5. The registrant’s other certifying officer(s) and I have disclosed, based on our most recent evaluation of internal control over financial reporting, to the registrant’s auditors and the audit committee of registrant’s board of directors (or persons performing the equivalent functions):

a) All significant deficiencies and material weaknesses in the design or operation of internal control over financial reporting which are reasonably likely to adversely affect the registrant’s ability to record, process, summarize and report financial information; and

b) Any fraud, whether or not material, that involves management or other employees who have a significant role in the registrant’s internal control over financial reporting.

Date: October 10, 2005

/s/ Elizabeth A. Nickels
——————————————
Elizabeth A. Nickels
Chief Financial Officer

Herman Miller, Inc.

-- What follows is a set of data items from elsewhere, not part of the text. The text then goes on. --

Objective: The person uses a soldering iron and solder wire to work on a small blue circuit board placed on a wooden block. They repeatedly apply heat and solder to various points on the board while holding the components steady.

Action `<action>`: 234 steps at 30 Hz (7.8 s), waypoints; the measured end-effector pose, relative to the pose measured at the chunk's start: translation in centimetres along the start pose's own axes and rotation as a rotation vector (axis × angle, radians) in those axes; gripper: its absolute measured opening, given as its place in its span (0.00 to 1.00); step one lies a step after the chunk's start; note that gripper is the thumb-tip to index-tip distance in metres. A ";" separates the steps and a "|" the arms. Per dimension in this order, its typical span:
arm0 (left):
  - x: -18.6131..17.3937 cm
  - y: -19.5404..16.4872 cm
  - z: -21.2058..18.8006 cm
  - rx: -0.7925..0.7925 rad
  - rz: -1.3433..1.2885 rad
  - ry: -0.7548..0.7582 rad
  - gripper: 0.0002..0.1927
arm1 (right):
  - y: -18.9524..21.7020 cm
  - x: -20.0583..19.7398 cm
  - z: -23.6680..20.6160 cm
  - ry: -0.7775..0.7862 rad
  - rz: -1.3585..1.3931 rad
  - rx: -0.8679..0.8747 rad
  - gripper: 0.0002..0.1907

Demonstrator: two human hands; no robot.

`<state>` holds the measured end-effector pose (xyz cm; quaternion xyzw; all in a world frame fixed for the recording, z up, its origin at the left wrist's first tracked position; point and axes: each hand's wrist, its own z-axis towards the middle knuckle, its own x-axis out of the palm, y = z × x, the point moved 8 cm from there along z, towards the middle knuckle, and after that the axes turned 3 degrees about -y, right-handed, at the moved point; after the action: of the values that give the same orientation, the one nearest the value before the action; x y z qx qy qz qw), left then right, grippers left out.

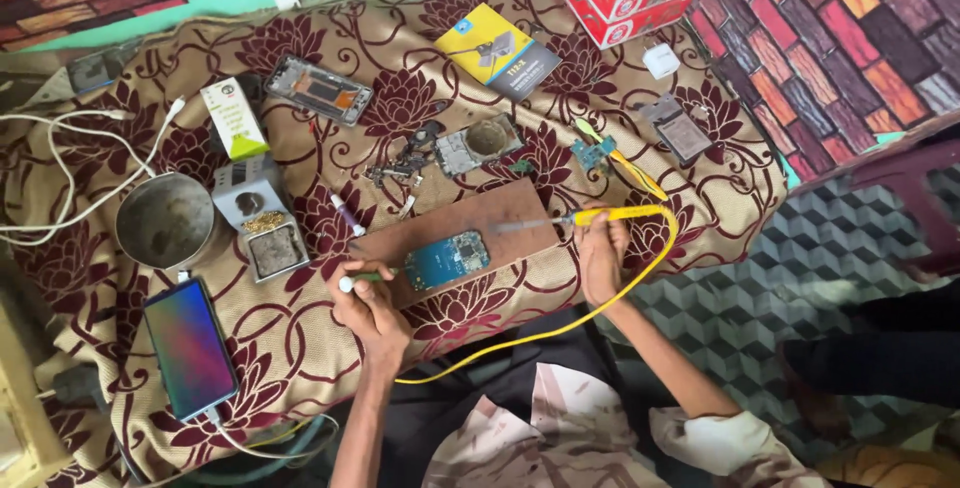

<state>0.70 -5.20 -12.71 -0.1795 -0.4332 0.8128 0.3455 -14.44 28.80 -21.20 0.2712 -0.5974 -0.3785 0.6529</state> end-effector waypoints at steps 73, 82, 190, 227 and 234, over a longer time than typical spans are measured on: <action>0.7 -1.5 0.4 0.038 -0.033 0.018 0.18 | 4.3 5.1 -1.2 0.223 -0.485 -0.144 0.08; 1.5 -2.4 0.4 0.044 -0.005 0.030 0.19 | 12.2 11.8 -5.0 0.306 -1.021 -0.661 0.05; 0.1 -0.3 3.0 0.082 -0.008 -0.058 0.26 | 2.2 16.5 4.3 -0.006 -0.870 -0.445 0.07; 0.2 -1.0 1.9 0.152 0.037 0.009 0.22 | 0.5 7.0 -0.6 0.058 0.003 -0.050 0.10; -0.3 -0.3 2.1 0.088 0.029 -0.039 0.23 | 1.2 7.9 -1.0 0.137 -0.111 -0.122 0.10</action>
<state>-0.22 -6.52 -11.27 -0.1546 -0.4012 0.8393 0.3327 -13.29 22.95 -15.86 0.2889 -0.5114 -0.4303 0.6855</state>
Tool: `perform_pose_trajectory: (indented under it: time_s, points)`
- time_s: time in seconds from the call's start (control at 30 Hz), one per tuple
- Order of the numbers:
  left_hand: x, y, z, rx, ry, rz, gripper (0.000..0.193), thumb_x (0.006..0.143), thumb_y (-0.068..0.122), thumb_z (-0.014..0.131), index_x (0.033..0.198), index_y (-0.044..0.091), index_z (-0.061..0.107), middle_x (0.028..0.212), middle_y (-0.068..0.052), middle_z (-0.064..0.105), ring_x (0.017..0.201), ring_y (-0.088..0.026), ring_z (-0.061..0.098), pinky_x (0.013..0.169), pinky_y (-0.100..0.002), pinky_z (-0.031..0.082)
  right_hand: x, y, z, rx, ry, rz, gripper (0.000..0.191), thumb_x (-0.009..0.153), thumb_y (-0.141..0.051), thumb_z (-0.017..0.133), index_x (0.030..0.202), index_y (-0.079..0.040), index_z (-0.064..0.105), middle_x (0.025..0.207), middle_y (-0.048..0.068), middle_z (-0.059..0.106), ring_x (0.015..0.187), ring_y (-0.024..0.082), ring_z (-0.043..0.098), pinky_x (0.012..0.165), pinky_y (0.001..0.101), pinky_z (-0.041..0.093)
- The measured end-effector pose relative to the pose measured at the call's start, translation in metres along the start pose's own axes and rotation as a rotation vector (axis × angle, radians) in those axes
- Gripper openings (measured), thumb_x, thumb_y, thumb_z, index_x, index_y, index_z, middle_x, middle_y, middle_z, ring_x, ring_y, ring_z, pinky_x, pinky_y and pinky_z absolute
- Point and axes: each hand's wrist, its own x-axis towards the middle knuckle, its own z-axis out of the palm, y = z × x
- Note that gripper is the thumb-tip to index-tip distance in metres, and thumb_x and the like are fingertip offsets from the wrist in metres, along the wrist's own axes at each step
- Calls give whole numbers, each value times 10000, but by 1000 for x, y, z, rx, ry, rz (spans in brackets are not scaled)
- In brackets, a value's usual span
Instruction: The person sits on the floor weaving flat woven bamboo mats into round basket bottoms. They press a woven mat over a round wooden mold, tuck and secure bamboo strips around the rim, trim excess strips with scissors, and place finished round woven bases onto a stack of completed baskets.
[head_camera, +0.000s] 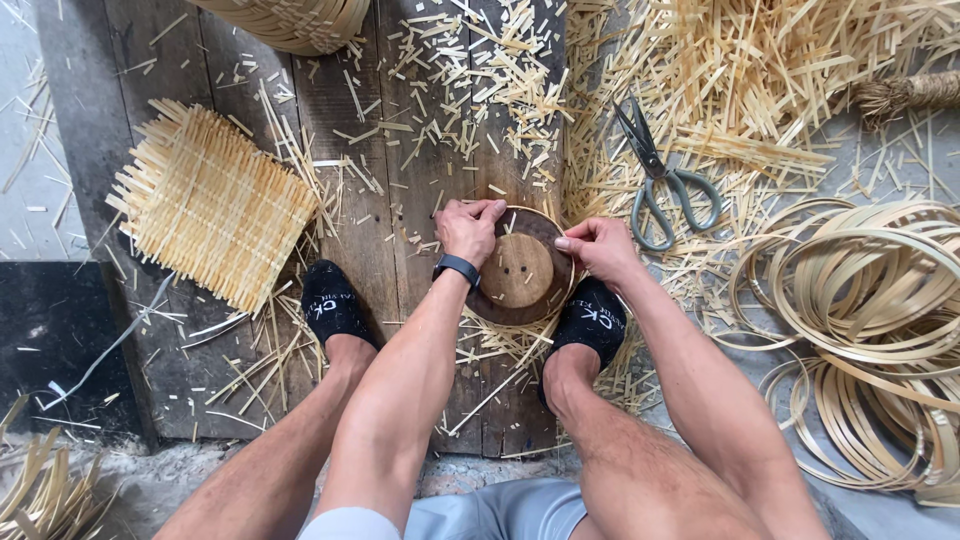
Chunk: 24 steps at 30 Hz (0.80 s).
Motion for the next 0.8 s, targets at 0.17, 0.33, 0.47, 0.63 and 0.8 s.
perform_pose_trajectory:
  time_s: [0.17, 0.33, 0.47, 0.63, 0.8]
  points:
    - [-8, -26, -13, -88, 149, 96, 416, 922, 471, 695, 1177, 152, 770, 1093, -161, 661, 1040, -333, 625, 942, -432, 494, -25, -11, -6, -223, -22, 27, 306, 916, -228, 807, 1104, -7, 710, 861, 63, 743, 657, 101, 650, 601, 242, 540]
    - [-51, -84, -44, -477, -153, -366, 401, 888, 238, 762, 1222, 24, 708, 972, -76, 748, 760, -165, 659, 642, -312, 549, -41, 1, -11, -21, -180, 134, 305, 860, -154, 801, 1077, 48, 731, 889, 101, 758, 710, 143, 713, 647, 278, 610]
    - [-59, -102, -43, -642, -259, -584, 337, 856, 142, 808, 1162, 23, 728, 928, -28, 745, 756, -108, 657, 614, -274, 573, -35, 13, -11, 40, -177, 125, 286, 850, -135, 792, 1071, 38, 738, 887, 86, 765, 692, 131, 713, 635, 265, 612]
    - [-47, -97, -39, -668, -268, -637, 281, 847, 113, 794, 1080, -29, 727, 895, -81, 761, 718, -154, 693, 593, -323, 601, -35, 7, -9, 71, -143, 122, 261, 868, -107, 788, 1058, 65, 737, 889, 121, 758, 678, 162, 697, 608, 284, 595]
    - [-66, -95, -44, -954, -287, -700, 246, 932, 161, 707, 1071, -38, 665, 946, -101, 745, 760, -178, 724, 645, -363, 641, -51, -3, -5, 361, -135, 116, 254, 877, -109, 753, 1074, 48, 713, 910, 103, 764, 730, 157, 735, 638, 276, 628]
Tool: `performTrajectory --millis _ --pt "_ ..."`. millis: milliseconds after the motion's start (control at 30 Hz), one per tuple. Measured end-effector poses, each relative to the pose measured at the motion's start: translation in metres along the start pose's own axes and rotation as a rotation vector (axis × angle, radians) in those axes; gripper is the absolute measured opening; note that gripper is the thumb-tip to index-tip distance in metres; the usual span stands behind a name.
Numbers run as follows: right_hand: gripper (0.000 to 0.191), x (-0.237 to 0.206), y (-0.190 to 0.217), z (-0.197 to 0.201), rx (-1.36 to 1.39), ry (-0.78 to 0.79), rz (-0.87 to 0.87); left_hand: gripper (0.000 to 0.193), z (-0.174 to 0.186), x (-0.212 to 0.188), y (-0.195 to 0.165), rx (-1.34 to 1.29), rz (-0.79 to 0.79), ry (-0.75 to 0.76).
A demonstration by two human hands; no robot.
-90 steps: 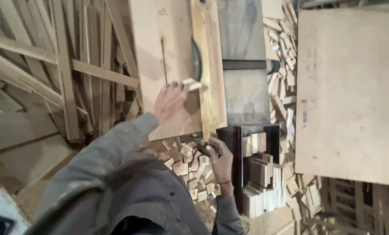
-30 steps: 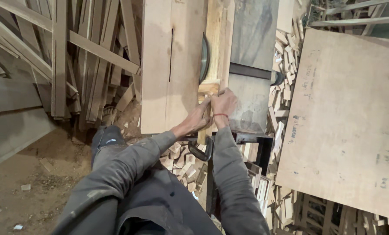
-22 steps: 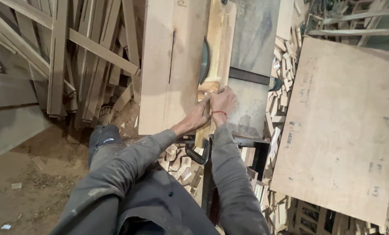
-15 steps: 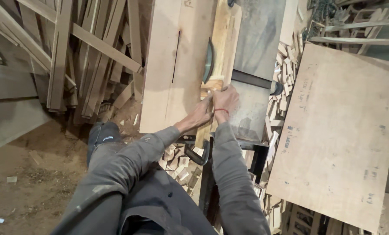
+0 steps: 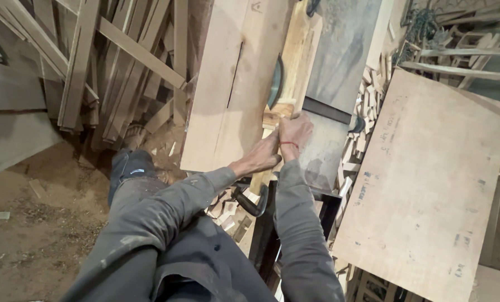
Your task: The person stands at a table saw and cuts small wooden blocks from longer strips, feeding each piece against the blade by hand. They inspect the cut block, set finished pieces aside, and repeat the cutting cycle with new stock.
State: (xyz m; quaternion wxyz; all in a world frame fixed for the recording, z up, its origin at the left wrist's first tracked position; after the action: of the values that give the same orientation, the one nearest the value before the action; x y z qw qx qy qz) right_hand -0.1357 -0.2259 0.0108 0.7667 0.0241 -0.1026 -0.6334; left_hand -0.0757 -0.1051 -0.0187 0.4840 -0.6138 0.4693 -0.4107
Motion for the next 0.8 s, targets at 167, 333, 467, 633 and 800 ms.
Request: performTrajectory --millis 167,333,467,633,800 --pt "0.017 0.006 0.001 -0.002 0.004 -0.042 0.004 0.091 -0.004 0.006 0.01 0.023 0.109 0.025" --pt "0.019 0.008 0.003 -0.002 0.005 -0.063 0.015 0.089 -0.002 0.008 0.008 -0.041 0.031 -0.002" --pt "0.02 0.01 0.008 -0.003 -0.021 -0.058 0.001 0.089 0.002 0.008 0.005 -0.056 0.03 -0.013" --pt "0.022 0.014 0.013 -0.003 -0.034 -0.068 0.0 0.089 0.008 0.011 -0.004 -0.079 -0.006 -0.024" --pt "0.017 0.024 0.027 0.0 -0.033 -0.088 0.05 0.091 0.015 0.022 -0.008 -0.075 -0.025 -0.029"
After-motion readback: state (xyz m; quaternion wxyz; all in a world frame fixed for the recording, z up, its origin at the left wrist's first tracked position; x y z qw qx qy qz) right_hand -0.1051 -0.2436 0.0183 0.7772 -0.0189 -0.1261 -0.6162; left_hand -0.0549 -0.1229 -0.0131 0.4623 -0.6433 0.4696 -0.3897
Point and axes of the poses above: each hand's wrist, its own x-axis towards the middle knuckle, its own z-axis out of the back of the hand, y = z × x, the point moved 5 cm from there along x, towards the middle knuckle, and after that the axes turned 2 degrees about -x, right-handed, at the moved point
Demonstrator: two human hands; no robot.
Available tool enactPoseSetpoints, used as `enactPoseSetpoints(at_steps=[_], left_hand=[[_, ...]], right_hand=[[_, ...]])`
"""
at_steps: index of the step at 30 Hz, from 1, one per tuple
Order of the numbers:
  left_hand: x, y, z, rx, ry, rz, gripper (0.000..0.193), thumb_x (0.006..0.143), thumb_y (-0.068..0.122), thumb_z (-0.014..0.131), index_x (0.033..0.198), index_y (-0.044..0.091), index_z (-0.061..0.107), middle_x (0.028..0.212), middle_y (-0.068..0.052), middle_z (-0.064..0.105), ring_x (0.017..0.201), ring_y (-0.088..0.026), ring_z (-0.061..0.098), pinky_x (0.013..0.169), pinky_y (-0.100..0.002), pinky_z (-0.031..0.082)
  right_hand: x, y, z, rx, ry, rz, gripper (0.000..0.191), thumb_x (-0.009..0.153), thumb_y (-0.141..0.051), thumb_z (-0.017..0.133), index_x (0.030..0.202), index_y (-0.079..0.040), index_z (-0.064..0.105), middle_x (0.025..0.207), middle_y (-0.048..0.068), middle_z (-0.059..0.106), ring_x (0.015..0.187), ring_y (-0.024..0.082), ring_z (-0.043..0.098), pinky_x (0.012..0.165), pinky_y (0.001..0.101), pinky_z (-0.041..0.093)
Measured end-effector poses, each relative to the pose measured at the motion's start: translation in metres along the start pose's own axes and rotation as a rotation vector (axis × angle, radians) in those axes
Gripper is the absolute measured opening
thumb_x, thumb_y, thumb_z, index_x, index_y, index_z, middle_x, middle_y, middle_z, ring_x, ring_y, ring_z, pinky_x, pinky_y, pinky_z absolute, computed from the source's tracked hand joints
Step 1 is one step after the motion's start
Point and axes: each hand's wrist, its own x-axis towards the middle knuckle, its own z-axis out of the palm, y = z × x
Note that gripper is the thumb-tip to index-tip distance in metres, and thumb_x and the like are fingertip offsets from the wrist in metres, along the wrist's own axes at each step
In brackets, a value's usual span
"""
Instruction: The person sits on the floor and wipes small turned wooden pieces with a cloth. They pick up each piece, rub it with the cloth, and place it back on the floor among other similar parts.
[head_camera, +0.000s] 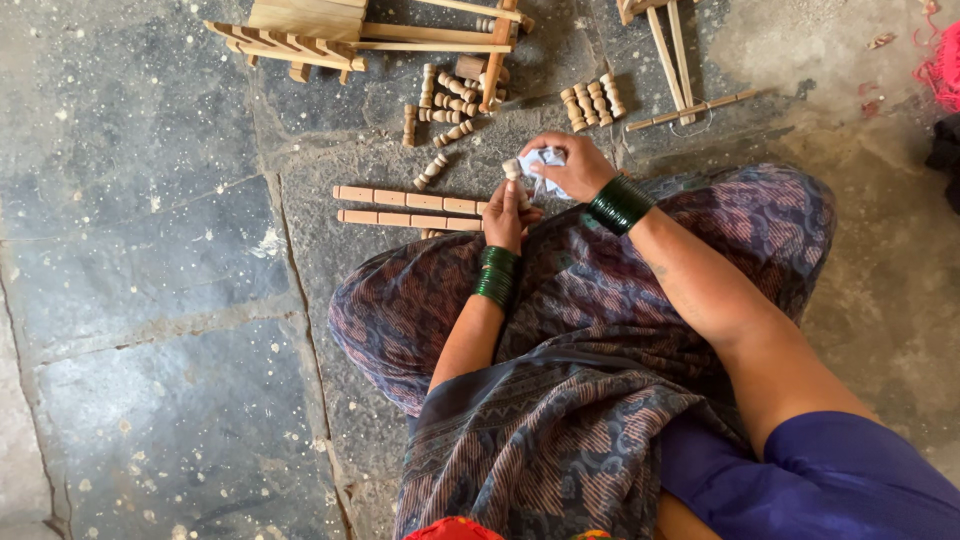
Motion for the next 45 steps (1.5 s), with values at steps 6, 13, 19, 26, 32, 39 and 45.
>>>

Form 10-Q Exhibit 32

EXHIBIT 32.1

Certificate of the
Chief Executive Officer of
HERMAN MILLER, INC.

Pursuant to Section 906 of the Sarbanes-Oxley Act of 2002 (18 U.S.C.1350):

I, Brian C. Walker, Chief Executive Officer of Herman Miller, Inc., certify that to the best of my knowledge and belief, pursuant to Section 906 of the Sarbanes-Oxley Act of 2002 (18 U.S.C. 1350) that:

(1) The quarterly report on Form 10-Q for the quarterly period ended September 3, 2005, which this statement accompanies, fully complies with requirements of Section 13(a) or 15(d) of the Securities Exchange Act of 1934 and;

(2) The information contained in this quarterly report on Form 10-Q for the quarterly period ended September 3, 2005, fairly represents, in all material respects, the financial condition and results of operations of Herman Miller, Inc.




Date: October 10, 2005
HERMAN MILLER, INC.


By: /s/ Brian C. Walker
      ——————————————
      Brian C. Walker
Its: Chief Executive Officer

The signed original of this written statement required by Section 906, or other document authenticating, acknowledging, or otherwise adopting the signature that appears in typed form within the electronic version of this written statement required by Section 906, has been provided to Herman Miller, Inc. and will be retained by Herman Miller, Inc. and furnished to the Securities and Exchange Commission or its staff upon request.


EXHIBIT 32.2

Certificate of the
Chief Financial Officer of
HERMAN MILLER, INC.

Pursuant to Section 906 of the Sarbanes-Oxley Act of 2002 (18 U.S.C.1350):

I, Elizabeth A. Nickels, Chief Financial Officer of Herman Miller, Inc., certify that to the best of my knowledge and belief, pursuant to Section 906 of the Sarbanes-Oxley Act of 2002 (18 U.S.C. 1350) that:

(1) The quarterly report on Form 10-Q for the quarterly period ended September 3, 2005, which this statement accompanies, fully complies with requirements of Section 13(a) or 15(d) of the Securities Exchange Act of 1934 and;

(2) The information contained in this quarterly report on Form 10-Q for the quarterly period ended September 3, 2005, fairly represents, in all material respects, the financial condition and results of operations of Herman Miller, Inc.




Date: October 10, 2005
HERMAN MILLER, INC.


By: /s/ Elizabeth A. Nickels
      ——————————————
      Elizabeth A. Nickels
Its: Chief Financial Officer

The signed original of this written statement required by Section 906, or other document authenticating, acknowledging, or otherwise adopting the signature that appears in typed form within the electronic version of this written statement required by Section 906, has been provided to Herman Miller, Inc. and will be retained by Herman Miller, Inc. and furnished to the Securities and Exchange Commission or its staff upon request.